Relevant Publications




Semantics-based Software Engineering Tools including Information Retrieval in Software Engineering

The big picture view of my research program is a focus on improving software engineering tools through the use of program semantics. The growing base of installed legacy source code (large programs whose authors are often unknown), combined with the increased complexity of modern software, makes it increasingly important for a software engineer to have good tool support. Tools assist in the construction of new programs, the understanding and modification of existing programs, and the verification and validation of both. A tool that exploits the underlying semantics of a program is more likely to provide useful high-level information. Traditionally my research in this ares has focused on exploiting meaningful programming-language semantic information Interestingly, this work has recently broadened to incorporated natural-language semantics through the application of Information Retrieval (IR) inspired techniques.
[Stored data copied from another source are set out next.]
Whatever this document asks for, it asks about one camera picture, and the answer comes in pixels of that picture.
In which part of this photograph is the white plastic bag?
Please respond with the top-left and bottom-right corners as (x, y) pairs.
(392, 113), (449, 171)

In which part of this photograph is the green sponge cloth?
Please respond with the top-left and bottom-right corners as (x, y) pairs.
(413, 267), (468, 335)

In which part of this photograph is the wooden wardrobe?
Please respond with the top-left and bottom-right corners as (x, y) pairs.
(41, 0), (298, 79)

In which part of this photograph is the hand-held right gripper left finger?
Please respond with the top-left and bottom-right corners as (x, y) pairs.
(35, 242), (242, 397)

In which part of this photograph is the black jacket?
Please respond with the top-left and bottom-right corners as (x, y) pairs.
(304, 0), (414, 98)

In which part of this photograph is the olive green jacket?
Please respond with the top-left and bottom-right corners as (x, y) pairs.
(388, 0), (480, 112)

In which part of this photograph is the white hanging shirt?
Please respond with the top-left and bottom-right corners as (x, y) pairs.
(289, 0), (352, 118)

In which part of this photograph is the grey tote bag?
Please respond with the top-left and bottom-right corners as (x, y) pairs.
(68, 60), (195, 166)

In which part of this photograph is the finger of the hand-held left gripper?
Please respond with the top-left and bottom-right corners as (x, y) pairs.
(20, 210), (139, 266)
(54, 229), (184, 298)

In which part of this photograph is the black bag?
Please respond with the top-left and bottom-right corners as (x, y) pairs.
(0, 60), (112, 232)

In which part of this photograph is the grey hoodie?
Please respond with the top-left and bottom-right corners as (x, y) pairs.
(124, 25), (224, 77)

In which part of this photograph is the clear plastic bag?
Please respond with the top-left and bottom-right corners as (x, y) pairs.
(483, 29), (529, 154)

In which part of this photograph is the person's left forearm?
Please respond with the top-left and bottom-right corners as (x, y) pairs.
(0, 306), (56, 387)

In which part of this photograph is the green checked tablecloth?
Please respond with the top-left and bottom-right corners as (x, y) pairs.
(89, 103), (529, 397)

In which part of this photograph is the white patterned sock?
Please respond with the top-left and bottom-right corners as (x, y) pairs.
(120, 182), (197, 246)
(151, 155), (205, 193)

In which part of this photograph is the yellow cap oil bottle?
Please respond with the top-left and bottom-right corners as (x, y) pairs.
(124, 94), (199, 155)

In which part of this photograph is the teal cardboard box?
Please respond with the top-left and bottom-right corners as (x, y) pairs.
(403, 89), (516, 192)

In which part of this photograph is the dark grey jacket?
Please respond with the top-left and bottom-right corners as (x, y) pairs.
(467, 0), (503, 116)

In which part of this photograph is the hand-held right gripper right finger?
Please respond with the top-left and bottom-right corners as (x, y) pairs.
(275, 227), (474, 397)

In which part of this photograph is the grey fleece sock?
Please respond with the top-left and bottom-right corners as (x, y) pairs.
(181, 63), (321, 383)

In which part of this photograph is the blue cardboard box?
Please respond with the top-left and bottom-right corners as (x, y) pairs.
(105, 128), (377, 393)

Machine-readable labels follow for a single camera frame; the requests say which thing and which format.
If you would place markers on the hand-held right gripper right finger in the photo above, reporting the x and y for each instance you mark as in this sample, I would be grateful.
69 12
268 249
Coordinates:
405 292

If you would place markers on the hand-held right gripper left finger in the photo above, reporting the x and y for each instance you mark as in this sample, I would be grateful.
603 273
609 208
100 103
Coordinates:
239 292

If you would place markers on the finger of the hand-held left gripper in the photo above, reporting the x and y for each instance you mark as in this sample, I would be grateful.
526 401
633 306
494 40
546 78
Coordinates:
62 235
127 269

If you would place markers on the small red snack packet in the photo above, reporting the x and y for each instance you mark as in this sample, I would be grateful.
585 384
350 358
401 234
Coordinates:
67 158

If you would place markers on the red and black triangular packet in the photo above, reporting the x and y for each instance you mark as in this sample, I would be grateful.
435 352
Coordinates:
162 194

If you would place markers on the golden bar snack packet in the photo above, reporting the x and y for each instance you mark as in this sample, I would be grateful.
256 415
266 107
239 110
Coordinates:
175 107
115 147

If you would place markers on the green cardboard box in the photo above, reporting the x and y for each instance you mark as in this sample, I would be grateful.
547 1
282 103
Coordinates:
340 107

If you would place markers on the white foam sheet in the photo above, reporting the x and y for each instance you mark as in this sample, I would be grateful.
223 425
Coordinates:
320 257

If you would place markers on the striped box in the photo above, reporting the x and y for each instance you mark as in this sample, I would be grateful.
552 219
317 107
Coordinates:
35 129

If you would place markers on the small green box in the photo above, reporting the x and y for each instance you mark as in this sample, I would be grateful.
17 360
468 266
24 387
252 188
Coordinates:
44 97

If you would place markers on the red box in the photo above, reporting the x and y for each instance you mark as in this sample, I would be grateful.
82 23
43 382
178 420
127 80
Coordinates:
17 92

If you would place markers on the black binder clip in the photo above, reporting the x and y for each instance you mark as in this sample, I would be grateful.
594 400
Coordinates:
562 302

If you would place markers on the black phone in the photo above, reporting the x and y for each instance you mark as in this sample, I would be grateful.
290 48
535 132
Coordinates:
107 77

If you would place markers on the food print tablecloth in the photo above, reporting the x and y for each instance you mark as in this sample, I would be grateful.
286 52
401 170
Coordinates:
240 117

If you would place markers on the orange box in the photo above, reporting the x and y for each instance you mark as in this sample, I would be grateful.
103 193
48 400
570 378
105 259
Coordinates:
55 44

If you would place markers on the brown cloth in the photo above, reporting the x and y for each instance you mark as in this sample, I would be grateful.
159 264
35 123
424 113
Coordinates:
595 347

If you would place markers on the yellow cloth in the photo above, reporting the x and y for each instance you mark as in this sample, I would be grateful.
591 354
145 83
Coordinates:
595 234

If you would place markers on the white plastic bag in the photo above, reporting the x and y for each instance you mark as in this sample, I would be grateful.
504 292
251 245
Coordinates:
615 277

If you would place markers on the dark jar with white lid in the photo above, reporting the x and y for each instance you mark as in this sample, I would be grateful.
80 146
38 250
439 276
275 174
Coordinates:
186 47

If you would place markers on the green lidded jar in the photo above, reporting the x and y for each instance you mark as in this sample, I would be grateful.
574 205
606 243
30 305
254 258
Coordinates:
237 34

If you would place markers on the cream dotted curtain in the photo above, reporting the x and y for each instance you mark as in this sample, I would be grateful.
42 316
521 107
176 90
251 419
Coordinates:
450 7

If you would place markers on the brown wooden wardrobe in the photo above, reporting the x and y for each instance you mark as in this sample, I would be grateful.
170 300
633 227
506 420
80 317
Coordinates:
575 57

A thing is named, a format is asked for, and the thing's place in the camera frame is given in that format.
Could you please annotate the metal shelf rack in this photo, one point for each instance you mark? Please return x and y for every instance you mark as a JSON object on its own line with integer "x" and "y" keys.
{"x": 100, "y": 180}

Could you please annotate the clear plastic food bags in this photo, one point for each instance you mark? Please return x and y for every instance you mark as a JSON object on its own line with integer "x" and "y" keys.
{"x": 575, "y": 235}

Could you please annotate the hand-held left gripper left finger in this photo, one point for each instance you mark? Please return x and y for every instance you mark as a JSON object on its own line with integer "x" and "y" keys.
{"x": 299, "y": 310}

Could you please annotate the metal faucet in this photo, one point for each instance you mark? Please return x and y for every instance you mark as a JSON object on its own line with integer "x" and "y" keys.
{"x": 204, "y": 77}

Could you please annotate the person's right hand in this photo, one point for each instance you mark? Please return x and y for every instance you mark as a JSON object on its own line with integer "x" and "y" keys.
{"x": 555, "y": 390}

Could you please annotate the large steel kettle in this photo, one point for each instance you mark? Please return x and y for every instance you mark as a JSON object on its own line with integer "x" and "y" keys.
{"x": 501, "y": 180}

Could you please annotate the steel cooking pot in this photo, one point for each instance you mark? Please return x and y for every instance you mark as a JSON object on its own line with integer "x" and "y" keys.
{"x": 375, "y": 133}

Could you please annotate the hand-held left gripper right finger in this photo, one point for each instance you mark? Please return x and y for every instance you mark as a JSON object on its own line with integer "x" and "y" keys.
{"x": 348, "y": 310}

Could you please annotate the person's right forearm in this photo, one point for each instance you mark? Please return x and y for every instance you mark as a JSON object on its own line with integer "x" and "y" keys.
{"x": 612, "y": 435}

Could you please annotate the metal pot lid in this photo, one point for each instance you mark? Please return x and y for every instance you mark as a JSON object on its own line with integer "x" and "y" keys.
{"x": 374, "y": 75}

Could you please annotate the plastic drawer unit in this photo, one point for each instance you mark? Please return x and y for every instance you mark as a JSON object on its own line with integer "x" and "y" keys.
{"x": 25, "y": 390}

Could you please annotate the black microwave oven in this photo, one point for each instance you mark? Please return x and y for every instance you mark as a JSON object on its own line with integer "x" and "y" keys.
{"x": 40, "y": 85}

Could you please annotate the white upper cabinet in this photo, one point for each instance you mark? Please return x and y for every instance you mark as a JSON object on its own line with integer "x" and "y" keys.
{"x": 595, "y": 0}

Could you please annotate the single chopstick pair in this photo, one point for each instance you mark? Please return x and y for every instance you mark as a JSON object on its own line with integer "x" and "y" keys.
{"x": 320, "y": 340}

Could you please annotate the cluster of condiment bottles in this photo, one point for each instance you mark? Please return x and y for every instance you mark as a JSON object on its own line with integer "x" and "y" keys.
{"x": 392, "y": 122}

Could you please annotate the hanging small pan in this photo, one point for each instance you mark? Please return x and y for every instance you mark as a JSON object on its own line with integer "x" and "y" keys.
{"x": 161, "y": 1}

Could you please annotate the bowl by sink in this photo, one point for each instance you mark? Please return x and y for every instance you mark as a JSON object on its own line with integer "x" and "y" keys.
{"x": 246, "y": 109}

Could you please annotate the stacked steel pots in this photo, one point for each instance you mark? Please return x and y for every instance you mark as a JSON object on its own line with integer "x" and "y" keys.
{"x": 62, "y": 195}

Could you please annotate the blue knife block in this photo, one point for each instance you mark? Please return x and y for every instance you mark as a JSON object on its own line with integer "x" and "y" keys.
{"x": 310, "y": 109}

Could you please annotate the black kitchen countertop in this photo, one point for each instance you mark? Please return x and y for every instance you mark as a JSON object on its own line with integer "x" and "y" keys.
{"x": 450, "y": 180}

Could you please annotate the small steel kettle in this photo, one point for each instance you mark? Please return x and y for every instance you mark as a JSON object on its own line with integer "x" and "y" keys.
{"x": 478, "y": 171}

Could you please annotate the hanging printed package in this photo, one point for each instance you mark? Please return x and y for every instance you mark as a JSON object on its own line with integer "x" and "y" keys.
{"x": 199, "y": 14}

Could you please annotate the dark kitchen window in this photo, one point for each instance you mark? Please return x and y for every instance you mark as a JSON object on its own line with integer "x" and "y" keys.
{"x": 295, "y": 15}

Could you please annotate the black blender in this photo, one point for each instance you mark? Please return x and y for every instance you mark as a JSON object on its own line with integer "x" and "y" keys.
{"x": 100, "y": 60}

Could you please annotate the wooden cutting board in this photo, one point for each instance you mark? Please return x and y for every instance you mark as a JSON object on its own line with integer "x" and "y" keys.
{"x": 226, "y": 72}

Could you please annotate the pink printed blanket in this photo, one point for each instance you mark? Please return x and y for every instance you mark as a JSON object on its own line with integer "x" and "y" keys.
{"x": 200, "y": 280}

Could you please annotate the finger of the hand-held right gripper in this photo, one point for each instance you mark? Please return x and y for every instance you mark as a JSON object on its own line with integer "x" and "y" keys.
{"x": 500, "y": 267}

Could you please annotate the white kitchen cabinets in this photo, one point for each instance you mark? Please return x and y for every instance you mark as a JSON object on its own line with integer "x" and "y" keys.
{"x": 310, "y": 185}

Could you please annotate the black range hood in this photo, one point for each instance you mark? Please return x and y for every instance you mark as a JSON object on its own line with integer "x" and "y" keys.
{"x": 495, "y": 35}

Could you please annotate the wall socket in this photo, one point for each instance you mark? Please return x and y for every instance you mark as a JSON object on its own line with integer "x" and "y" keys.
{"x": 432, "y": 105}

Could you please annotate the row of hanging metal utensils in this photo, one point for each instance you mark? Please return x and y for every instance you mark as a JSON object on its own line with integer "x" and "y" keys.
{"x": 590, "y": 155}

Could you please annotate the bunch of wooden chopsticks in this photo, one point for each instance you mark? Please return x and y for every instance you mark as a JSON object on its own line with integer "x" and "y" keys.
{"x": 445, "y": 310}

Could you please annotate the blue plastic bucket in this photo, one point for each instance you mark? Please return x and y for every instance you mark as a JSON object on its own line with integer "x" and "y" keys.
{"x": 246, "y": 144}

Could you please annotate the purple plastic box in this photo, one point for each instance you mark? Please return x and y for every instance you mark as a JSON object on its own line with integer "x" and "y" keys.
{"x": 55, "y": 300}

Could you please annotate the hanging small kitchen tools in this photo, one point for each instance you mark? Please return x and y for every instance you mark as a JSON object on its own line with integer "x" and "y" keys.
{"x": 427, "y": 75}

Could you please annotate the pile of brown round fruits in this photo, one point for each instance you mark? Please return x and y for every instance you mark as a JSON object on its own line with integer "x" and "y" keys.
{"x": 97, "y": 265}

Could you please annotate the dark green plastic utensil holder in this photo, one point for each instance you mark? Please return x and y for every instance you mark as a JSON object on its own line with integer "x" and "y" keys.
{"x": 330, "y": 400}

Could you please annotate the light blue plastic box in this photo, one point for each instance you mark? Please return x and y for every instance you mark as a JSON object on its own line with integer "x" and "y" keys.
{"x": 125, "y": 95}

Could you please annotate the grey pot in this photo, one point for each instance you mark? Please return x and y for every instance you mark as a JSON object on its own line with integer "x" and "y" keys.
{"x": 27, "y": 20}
This is done by processing the text from the source code and other software artifacts using existing IR algorithms and newly developed IR-based algorithms.

Relevant Publications




Program Slicing and Clustering

The slice of a program with respect to a set of program elements S is a projection of the program that includes only program elements that might affect (either directly or transitively) the values of the variables used at members of S. Slicing allows one to find semantically meaningful decompositions of programs, where the decompositions consist of elements that are not textually contiguous. For example, slicing allows a tax computation to be extracted from a mortgage payment program. My present work on program slicing concentrates on the impact of dependence clusters and slicing techniques for Extended finite state machines (EFSMs), which are used in an increasing number of applications and tools. Clusters are set of statements that all mutually depend upon the others. Larger dependence clusters interfere with the work of programmers and tools. Thus a better understanding of the makeup of dependence clusters and even techniques for breaking them should improve programmer and tool performance. While it is possible to naively translate program slicing technique to EFSMs, better approaches more natively treat the features of the EFSM.

Relevant Publications




Software for Safety Critical Systems (NIST)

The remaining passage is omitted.